"Sleeping" cancer cells in the lungs can be excited by COVID and influenza
- Юджин Ли
- Aug 11
- 3 min read
Inflammation from respiratory infections seems to be the culprit, a study on mice showed.
In the lungs of some people who have survived breast cancer, tumor cells are hidden, which can remain inactive for decades - until one day they cause a relapse. Now experiments on mice show that these outcast cells can be excited from sleep by common respiratory diseases such as COVID-19 or flu.
The results published in Nature on July 30 seem to apply to humans as well: data from thousands of people show that SARS-CoV-2 coronavirus infection is associated with an almost twofold increase in cancer-related mortality, which may help explain why cancer mortality rates increased at an early stage during the COVID-19 pandemic.
The results are "really quite dramatic," says James DeGregory, an oncologist biologist at the University of Colorado Medical School in Aurora and the author of the study. "Respiratory viral infections did not just awaken cells," he says, they also made them multiply or multiply, "to a huge number."
Reasons for awakening
The researchers found sleeping cancer cells that separated from the original tumor, hiding in tissues such as the bone marrow, in people in remission from breast, prostate and skin cancer, among others. These cells, the precursor of metastases that spread to distant organs, are a problem even for those who have survived these types of cancer. For example, in about a quarter of breast cancer survivors, such cells can cause relapse and metastasis.
Scientists have been trying to find out for a long time what prompts these cells to awaken. Previous works hinted at chronic inflammation as the culprit, for example, caused by cigarette smoking and aging.
DeGregory and his colleagues wondered if acute inflammation caused by a respiratory infection could also reactivate dormant cancer cells. To test this, the researchers genetically designed mice to develop breast tumors similar to those in humans and to seed sleeping tumor cells into other tissues, including lungs. Then they infected the animals with either SARS-CoV-2 or the flu.
Within a few days after infection, dormant cancer cells in the lungs of mice switched to high transmission, multiplied and metastatic lesions formed. But the researchers found out that this did not happen directly because of pathogens: it was a key immune molecule called interleukin-6 (IL-6), which helps accelerate the body's response to extraneous threats. They confirmed that engineering mice do not have IL-6. In these animals, the dorgent cancer cells did not multiply so quickly.
About two weeks after the researchers infected the mice, the cells fell into the drea again. This means that infections do not cause cancer directly, but increase the likelihood that a future threat, be it infection or a genetic mutation, may cause cancer to become active again, says DeGregory. He compared the process with lighting a fire several times. "You woke up the flame, and then it will go out again," he says. "But now you have 100 times more coal than you had before" - which makes it easier to turn into hell.

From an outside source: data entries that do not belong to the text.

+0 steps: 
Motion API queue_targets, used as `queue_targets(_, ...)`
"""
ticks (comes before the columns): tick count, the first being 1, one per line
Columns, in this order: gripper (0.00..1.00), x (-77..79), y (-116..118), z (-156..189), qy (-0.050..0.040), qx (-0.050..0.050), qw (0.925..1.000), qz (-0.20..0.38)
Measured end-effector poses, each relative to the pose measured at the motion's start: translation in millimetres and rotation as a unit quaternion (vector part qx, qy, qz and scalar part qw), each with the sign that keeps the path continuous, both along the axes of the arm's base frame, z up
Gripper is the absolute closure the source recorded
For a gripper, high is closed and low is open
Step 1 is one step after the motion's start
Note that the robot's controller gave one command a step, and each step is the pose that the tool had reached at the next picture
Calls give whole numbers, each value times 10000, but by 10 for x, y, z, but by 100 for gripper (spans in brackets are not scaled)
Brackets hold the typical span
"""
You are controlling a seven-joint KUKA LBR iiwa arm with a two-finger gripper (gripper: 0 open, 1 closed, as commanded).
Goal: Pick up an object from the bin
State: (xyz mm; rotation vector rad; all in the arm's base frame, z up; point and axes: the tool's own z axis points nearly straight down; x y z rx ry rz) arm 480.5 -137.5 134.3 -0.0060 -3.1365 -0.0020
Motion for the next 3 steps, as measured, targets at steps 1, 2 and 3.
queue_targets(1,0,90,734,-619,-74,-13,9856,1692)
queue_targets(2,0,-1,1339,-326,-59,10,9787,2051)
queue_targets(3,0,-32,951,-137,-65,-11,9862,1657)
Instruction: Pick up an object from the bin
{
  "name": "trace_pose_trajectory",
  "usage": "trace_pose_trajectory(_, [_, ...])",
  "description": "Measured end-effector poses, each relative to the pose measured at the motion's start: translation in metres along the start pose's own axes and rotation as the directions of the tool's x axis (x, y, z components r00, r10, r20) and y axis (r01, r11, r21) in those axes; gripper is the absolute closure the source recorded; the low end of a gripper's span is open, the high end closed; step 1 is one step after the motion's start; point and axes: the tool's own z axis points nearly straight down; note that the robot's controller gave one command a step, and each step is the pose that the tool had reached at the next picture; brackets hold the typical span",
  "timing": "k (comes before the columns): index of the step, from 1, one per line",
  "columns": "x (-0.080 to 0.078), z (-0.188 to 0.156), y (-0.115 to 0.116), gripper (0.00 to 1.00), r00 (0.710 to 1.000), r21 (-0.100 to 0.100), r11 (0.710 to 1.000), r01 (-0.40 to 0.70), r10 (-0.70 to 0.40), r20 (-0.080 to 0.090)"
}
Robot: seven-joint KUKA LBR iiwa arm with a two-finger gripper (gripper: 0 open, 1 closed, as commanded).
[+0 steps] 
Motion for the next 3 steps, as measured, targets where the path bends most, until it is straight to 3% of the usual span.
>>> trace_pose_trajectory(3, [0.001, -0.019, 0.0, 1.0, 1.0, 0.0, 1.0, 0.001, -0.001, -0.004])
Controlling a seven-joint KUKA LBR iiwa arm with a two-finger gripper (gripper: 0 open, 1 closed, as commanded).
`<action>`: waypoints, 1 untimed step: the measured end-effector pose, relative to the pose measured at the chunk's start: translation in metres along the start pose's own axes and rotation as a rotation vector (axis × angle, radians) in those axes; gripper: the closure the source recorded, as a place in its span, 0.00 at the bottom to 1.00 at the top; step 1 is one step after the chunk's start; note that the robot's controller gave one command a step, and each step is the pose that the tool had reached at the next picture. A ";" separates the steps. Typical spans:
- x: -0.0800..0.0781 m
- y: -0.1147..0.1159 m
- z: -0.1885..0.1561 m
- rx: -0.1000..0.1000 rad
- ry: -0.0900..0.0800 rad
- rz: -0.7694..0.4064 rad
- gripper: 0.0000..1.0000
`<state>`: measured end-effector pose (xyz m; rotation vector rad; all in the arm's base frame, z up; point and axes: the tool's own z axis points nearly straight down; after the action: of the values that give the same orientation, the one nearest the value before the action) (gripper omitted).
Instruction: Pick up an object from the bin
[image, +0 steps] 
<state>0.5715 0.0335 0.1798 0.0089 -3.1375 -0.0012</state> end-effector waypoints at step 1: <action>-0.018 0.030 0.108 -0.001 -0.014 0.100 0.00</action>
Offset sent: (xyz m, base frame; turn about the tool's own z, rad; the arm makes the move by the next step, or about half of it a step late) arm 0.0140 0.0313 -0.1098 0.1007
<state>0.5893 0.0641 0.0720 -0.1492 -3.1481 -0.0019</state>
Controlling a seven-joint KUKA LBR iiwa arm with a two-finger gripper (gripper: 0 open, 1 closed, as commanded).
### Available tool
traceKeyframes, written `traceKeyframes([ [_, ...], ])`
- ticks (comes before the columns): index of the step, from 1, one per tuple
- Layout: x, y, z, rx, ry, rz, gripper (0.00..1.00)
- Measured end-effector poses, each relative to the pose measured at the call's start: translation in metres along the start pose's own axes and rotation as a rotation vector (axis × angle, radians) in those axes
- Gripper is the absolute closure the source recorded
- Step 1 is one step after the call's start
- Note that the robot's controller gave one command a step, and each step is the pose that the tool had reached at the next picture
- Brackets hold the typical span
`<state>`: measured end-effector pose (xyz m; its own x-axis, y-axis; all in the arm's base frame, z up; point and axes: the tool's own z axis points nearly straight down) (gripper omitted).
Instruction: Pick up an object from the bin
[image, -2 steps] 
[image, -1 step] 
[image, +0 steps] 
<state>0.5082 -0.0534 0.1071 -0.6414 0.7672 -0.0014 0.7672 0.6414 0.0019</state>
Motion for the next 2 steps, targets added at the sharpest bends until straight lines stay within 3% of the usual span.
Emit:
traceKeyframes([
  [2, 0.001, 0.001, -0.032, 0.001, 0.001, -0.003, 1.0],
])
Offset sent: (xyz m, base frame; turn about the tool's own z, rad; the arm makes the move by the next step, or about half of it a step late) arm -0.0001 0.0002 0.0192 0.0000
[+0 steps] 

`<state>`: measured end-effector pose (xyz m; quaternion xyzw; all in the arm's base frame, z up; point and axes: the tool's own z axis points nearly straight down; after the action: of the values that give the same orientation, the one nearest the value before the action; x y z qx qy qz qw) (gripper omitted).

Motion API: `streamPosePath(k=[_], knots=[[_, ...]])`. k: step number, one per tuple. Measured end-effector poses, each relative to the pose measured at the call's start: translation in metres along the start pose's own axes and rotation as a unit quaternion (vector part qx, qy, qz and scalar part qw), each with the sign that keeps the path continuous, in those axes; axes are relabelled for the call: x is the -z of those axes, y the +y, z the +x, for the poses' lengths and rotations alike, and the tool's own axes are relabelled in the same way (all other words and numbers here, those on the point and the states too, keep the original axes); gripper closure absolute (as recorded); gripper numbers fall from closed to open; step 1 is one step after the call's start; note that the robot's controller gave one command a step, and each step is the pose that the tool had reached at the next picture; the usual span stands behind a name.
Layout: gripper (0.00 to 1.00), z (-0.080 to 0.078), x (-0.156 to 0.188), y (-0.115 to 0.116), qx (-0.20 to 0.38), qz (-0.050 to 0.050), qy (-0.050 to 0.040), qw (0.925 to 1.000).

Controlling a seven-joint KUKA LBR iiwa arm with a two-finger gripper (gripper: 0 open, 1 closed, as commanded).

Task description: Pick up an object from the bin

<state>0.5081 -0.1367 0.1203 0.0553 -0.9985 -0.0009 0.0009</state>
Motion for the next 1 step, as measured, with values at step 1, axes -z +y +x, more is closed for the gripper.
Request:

Nevertheless, this is not the end of the story. The researchers noticed that although IL-6 was necessary to awaken cancer cells, another key immune player, called an auxiliary T-cell, protected cancer cells from other means of protecting the immune system. "Seeing these cancer cells distort the immune system to protect them instead of eliminating them was really quite shocking," DeGregory says.
Population data in large repositories, such as Biobank of Great Britain, helped confirm the results of the study in humans: the increased risk of cancer-related death in those tested positive for COVID-19 was most pronounced in the months immediately after infection, reflecting the rapid spread of newly awakened cancer cells observed in mice.
Viruses and chronic diseases
The results add to the growing work that has linked chronic inflammation caused by pathogens with seemingly unrelated health conditions. For example, infection with the common Epstein-Barr virus increases the risk of multiple sclerosis. But this is the first study showing a link between acute inflammation caused by pathogens and cancer, says Akiko Iwasaki, an immunologist at the Yale School of Medicine in New Haven, Connecticut.
Confirmation of this reference may lead to new treatments and recommendations for cancer survivors, says Mikala Egeblad, an oncologist at the Johns Hopkins School of Medicine in Baltimore, Maryland. For example, doctors used treatments aimed at IL-6 to reduce inflammation in people with severe COVID-19. Future studies should investigate the effectiveness of such drugs in preventing cancer recurrence, she says.
According to DeGregory, until scientists give more answers, cancer survivors are advised to take additional precautions to avoid respiratory infections and consider vaccination against pathogens such as SARS-CoV-2 and the influenza virus.